To my understanding a fever is an increase in body temperature driven by the body through production of pyrogens, most often in response to a pathogen. This response might be adaptive for various reasons that I am not too interested in discussing here.


According to NIH, an allergic response never causes a fever. Given that the fever is not directly caused by the pathogen but rather is caused by the body, why do allergies not cause fever?

The fact that allergies don't cause fever give me the weird impression that the immune system somewhat "understand" the allergen is not pathogenic otherwise the immune response would be the same in the case of an allergen or a pathogen.

Un-educated guess

Allergic responses implies the firing of IgE. IgE are typically involved in response to parasites such as helminths. Could it be that pathogens leading to an immune responses mediated via IgE never yield to fever. Why would it be the case?

Plasmodium falciparum (which causes malaria) is a pathogen who causes an immune response involving IgE (according to the wikipedia). Malaria's symptoms include high fever (according to Mayo Clinic). Now it would be possible that the pyrogen would be of external origin (not produced by the body but by the pathogen) or it is possible that several immunoglobulin are involved in response to P. falciparum. The same logic hold for Fasciola hepatica (an helminth; common liver fluke) who also causes fever and is who's infection lead to the firing of IgE.


The short answer seems to be that fevers help combat microbes (a term I take herein to include viruses for brevity), which aren't a part of the threat addressed in an allergic reaction. While there's not a full consensus on which benefits, if any, a fever brings to the response to microbes, both humans and other warm-blooded vertebrates fare better with infections when a fever is present.

Fevers appear to mobilise leukocytes and enhance their phagocytosis while suppressing endotoxin effects (see Craven, R and Hirnle, C. (2006). Fundamentals of nursing: Human health and function. Fourth edition. p. 1044) and proliferate T cells (see Lewis, SM, Heitkemper, MM, and Dirksen, SR. (2007). Medical-surgical nursing: Assessment and management of clinical problems. sixth edition. p. 212), rather than mobilising basophils.

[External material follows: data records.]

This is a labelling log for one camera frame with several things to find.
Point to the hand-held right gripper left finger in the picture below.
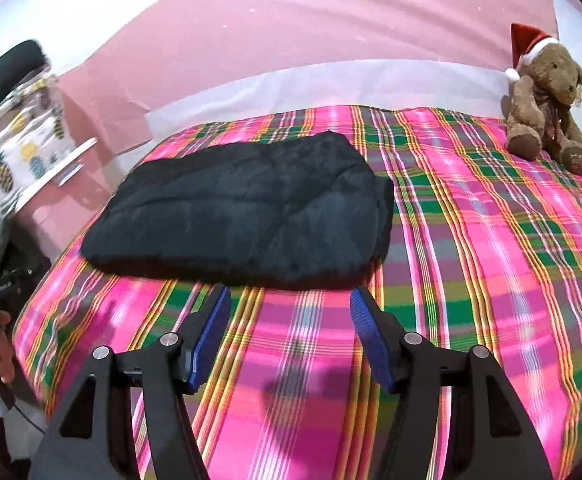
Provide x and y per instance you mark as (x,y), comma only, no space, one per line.
(211,335)

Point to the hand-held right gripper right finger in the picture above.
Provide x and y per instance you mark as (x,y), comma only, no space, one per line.
(371,340)

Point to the black puffer jacket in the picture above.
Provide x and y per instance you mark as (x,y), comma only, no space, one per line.
(246,210)

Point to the pink plaid blanket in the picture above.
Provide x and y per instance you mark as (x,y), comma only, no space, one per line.
(471,260)

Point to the pineapple print bag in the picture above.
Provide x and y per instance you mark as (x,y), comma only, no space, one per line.
(21,160)

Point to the black cushion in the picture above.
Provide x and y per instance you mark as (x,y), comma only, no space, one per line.
(6,72)

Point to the brown teddy bear santa hat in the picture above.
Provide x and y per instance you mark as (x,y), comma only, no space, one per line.
(546,85)

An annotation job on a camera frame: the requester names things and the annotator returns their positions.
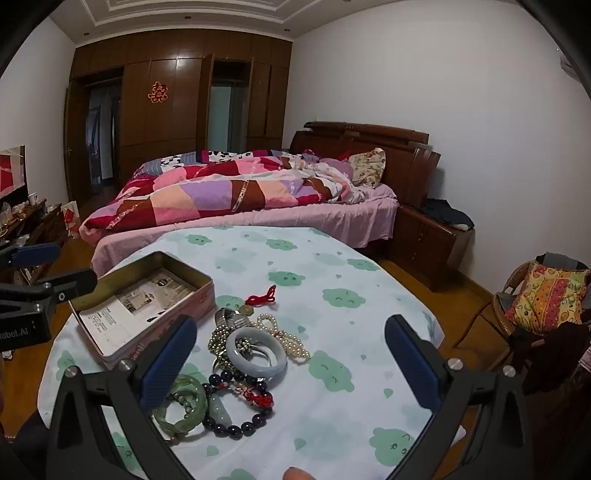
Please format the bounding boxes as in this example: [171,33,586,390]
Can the dark clothes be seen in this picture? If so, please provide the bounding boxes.
[420,198,475,232]

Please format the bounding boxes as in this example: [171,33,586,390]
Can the wooden low cabinet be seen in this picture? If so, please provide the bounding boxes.
[0,198,70,287]

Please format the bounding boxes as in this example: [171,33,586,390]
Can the red and white shopping bag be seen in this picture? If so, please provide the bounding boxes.
[60,200,81,241]

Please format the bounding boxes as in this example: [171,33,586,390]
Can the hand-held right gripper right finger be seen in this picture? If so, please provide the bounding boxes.
[385,315,536,480]

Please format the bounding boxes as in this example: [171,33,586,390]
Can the silver bead chain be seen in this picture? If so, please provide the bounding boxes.
[208,323,252,370]

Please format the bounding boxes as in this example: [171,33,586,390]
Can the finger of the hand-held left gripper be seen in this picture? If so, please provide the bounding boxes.
[0,269,99,311]
[0,243,62,269]

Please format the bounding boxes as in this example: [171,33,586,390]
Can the wicker chair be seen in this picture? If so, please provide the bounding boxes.
[455,251,591,370]

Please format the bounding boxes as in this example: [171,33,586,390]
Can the white air conditioner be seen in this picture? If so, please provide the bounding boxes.
[558,48,583,81]

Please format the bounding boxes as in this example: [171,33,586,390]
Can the framed red picture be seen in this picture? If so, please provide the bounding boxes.
[0,145,26,200]

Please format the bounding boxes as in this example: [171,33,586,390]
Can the dark purple bead bracelet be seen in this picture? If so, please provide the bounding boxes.
[203,369,278,439]

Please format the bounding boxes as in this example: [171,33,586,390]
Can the brown wooden wardrobe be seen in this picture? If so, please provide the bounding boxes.
[65,33,294,204]

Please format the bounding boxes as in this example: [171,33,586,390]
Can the wooden nightstand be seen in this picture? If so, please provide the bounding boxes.
[388,203,475,292]

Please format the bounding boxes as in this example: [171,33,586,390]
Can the jade pendant with red knot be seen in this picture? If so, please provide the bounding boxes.
[210,385,275,423]

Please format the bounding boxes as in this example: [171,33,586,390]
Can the green jade bangle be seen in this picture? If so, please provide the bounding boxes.
[152,374,214,446]

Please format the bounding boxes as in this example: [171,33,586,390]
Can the silver metal wristwatch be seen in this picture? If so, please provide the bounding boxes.
[213,307,250,330]

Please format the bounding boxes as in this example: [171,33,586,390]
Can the pink metal tin box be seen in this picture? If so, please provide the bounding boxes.
[68,251,217,370]

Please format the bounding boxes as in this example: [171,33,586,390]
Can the wooden headboard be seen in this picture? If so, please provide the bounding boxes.
[290,121,441,208]

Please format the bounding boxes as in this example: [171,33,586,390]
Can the grey-green bead bracelet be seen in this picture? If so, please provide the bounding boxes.
[168,385,206,418]

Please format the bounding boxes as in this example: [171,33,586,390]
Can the dark garment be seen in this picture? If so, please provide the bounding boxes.
[508,318,591,395]

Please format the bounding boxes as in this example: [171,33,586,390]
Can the pink bed sheet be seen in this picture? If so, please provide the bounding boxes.
[92,185,400,273]

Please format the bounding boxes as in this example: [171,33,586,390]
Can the printed paper leaflet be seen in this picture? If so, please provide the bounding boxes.
[79,267,200,356]

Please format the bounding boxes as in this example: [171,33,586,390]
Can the white pearl necklace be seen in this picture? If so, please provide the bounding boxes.
[249,313,311,365]

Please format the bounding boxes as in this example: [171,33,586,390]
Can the cloud print tablecloth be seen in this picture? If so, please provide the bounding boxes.
[38,224,467,480]

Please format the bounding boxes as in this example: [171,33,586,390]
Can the pale white jade bangle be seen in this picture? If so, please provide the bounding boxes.
[225,326,288,380]

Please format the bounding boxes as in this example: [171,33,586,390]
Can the cow print blanket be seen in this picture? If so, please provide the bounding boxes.
[134,150,252,177]

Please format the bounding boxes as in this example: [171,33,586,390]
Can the floral pillow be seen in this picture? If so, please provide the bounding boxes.
[347,148,386,188]

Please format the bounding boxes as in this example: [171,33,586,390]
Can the colourful patterned cushion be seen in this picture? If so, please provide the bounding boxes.
[504,261,589,335]

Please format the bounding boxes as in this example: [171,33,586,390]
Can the red knot coin charm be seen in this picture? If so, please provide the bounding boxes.
[233,285,280,317]

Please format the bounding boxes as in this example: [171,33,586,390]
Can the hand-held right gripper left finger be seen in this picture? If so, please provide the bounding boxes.
[46,315,198,480]

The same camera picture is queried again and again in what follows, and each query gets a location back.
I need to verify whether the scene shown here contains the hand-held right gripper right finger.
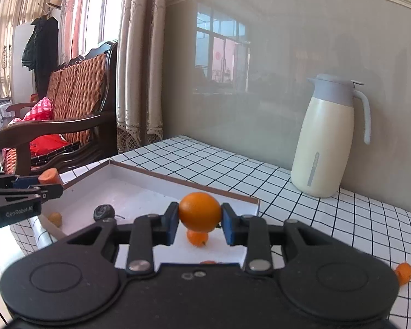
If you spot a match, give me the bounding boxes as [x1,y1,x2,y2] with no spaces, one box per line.
[221,202,355,277]

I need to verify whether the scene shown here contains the wooden sofa orange cushions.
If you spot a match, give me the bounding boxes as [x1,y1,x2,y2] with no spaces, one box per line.
[0,41,119,175]

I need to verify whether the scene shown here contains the sheer pink curtain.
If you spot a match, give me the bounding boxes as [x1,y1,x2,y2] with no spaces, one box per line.
[60,0,93,66]

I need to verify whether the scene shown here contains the black jacket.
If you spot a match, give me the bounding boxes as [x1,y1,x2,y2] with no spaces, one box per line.
[21,15,59,100]

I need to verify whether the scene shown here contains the brown cardboard box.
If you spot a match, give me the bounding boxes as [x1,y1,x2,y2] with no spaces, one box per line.
[38,159,261,270]

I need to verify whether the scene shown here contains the beige lace-hem curtain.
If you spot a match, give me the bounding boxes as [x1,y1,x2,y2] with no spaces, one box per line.
[115,0,165,155]

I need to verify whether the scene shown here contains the black checked seat pad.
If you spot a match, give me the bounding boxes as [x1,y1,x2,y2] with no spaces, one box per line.
[30,143,81,169]

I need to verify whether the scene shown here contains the red white checked cloth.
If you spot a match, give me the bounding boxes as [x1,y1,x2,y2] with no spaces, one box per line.
[12,97,54,122]

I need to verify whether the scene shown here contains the white black checked tablecloth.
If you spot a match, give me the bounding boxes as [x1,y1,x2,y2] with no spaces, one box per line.
[10,135,411,319]

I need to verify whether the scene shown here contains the dark wrinkled round fruit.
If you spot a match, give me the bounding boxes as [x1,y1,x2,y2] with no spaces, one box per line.
[93,205,124,220]

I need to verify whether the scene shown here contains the window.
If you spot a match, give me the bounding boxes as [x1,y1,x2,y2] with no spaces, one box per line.
[77,0,131,53]

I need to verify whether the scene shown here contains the orange carrot piece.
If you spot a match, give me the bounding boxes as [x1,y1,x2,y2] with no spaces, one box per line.
[395,262,411,287]
[38,169,61,185]

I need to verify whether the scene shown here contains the beige pleated curtain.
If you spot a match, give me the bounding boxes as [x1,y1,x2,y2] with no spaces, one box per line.
[0,0,60,88]

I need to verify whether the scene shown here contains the large orange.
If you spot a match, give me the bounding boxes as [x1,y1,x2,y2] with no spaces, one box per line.
[178,192,222,232]

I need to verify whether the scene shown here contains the cream thermos jug grey lid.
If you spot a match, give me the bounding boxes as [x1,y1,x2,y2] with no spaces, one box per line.
[290,73,371,198]

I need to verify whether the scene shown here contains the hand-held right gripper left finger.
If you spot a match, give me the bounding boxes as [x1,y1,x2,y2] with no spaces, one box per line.
[60,202,180,276]

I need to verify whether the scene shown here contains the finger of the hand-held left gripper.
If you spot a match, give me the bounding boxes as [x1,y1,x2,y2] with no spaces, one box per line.
[0,172,42,190]
[0,183,64,202]

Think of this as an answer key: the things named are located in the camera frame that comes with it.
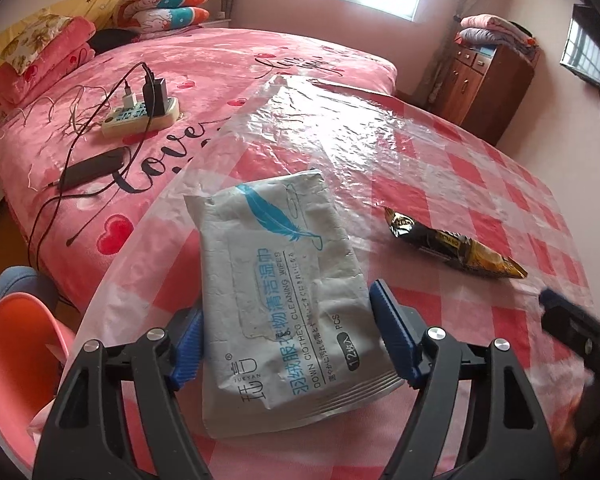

Higher temperatures are also more damaging to at least some pathogenic cells than the body's own, as they are typically smaller with higher relative surface area. Note this also explains why fevers wouldn't be as natural a response to such large parasites as helminths. (Even their cells, being eukaryotic, are comparable to human cells.) It is unsurprising that IgE would be a more specialised response, found only in mammals.

On the subject of malarial fever, for which the pathogen is relatively large because it is eukaryotic, there is ongoing research into both the mechanism and function of this fever. It seems to be Plasmodium itself that creates and presumably benefits from the fever, not the host. I'll discuss the evidence in a moment, but note this means the "endogenous fevers follow suspected small pathogens" hypothesis is unthreatened.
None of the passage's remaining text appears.